Minha pergunta é: será que a vida simples desse povo deve ser considerada absurda, infeliz, inferior e sofrida – ou a maneira como vivem é um privilégio? É verdade que eles não têm acesso aos últimos modelos dos aparelhos eletrônicos, mas, por outro lado, também não estão sujeitos ao estresse urbano que nos perturba todos os dias. Lá não tem trânsito, buzinas, palavrões destinados ao “navalha” do carro que está à minha frente… A competição é bem menor, e a solidariedade é bem maior.
Você sabia que lá existe um verbo chamado compartilhar? Como ninguém tem geladeira, se um pescador pega um peixe grande ou mata um porco, toda a comunidade é beneficiada. Eles compartilham. Ajudam-se uns aos outros. Para eles, há outras prioridades; os compromissos são mais pessoais do que profissionais. Não há multas de trânsito nem boletos para pagar toda semana. Como sobrevivem sem tanta pressão, tantos afazeres como nós, que passamos o dia todo, todo dia, correndo atrás de compromissos para alcançarmos nossos objetivos?
Se lhes falta acesso a certo conforto ou vantagens da vida moderna, por outro lado, não sentem o estresse nem a fadiga de tentar manter-se atualizados com todos os lançamentos. Se precisamos de tão pouco para viver, por que tanta correria? Como disse Jesus: “Marta! Marta! andas inquieta e te preocupas com muitas coisas. Entretanto, pouco é necessário, ou mesmo uma só coisa…” (Lc 10.41,42). Mesmo ouvindo essas palavras do Senhor, por que ainda continuamos a correr tanto, de um lado para outro? Por que simplesmente não nos aquietamos nos braços do Pai?

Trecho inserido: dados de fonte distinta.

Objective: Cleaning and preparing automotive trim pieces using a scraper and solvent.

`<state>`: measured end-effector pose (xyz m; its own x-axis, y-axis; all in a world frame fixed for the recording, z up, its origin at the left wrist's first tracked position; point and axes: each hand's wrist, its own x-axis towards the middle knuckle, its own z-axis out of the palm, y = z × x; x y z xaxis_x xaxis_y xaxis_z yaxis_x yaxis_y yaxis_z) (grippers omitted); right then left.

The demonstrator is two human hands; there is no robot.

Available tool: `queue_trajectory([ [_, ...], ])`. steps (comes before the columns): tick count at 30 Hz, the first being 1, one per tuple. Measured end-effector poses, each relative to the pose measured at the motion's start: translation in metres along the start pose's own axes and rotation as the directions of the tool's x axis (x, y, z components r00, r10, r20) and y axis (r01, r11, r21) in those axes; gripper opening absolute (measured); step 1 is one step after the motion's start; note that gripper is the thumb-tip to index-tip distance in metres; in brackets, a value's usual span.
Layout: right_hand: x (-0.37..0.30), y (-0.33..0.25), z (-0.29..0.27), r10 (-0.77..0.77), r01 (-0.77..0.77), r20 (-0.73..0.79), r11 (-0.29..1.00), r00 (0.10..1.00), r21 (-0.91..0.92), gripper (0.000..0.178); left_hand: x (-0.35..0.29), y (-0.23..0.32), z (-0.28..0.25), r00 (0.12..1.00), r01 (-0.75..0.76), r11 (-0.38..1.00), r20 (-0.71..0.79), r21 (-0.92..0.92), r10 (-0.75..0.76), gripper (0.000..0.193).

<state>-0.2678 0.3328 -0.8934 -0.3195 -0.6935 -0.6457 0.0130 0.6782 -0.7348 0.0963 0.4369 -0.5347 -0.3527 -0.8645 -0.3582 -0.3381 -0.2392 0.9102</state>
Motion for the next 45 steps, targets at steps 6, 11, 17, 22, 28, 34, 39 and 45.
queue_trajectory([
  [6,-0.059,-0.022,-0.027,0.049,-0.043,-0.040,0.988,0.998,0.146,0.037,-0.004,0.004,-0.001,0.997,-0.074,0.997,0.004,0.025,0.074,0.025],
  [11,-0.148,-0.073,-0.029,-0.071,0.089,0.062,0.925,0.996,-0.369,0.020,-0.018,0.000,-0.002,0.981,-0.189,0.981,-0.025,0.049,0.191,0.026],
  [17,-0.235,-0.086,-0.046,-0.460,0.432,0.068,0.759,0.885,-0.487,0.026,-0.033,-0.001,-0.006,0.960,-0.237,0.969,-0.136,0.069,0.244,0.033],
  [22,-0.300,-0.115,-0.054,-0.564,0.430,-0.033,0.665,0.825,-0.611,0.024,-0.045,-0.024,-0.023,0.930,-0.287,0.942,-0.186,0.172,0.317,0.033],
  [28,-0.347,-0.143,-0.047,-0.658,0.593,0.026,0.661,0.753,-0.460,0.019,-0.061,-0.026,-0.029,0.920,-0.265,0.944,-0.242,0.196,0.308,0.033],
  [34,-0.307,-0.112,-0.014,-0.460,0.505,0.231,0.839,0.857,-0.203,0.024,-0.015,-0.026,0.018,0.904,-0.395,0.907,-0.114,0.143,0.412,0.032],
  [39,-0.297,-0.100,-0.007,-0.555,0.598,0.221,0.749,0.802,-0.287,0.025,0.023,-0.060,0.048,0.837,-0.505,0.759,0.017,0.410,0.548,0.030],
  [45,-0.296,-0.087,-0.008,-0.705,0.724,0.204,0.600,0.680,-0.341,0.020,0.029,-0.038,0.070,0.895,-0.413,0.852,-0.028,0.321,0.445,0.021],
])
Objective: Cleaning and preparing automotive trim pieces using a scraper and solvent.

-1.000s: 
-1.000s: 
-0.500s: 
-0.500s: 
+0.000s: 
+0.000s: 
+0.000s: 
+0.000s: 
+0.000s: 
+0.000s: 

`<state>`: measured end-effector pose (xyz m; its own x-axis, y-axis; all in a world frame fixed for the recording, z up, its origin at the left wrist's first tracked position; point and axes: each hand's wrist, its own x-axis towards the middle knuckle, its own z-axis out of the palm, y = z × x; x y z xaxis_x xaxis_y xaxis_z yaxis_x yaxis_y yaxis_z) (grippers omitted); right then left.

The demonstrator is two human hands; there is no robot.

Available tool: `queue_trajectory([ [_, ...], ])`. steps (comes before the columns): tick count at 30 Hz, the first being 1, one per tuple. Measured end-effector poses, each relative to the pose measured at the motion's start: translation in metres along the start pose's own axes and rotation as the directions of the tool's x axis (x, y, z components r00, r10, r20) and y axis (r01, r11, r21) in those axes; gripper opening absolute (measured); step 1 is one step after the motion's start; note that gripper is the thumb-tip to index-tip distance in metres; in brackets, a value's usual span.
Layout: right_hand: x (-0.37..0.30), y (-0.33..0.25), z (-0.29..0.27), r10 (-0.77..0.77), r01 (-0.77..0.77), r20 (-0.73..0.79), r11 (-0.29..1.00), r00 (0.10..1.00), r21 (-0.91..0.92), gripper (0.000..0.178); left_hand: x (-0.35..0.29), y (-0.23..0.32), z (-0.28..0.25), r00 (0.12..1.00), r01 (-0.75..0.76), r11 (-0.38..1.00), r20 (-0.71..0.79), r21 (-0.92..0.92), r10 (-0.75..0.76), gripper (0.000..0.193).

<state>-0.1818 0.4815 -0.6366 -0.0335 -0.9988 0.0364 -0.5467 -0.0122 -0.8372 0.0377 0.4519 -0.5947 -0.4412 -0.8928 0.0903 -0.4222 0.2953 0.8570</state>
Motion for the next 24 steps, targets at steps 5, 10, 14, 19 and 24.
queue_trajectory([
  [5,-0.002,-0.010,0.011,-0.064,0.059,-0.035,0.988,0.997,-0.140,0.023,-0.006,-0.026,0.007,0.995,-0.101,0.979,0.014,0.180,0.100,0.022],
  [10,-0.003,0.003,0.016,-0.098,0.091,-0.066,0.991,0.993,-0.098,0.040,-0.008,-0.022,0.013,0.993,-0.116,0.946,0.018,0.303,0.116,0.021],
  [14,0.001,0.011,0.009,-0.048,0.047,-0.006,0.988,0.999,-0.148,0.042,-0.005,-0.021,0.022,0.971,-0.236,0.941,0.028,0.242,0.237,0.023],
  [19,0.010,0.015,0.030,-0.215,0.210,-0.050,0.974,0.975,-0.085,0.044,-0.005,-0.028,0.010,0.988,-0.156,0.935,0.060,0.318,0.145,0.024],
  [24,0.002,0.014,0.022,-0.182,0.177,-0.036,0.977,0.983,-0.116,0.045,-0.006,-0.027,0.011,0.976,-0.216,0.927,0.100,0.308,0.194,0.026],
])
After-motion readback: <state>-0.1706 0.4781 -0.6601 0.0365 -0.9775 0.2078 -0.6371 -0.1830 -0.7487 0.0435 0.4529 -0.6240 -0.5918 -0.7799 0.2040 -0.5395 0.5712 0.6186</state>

Como você pode perceber, a minha conclusão é que uma vida simples é um privilégio. As coisas boas da vida realmente não custam muito caro. Custam decisões – sobre o que é de fato prioritário. Vivemos sempre resolvendo o urgente, esquecendo o principal.
Pergunto-lhe, leitor: você quer ficar atrás do urgente ou dedicar-se às coisas importantes? Ninguém no leito de morte reclama que gostaria de ter trabalhado mais, feito mais horas extras, comprado mais bens ou de melhores marcas. Você tem-se desgastado em prol do quê? O que o tem consumido? O que tem ocupado suas energias, suas forças?
“Maria, pois, escolheu a boa parte, e esta não lhe será tirada.”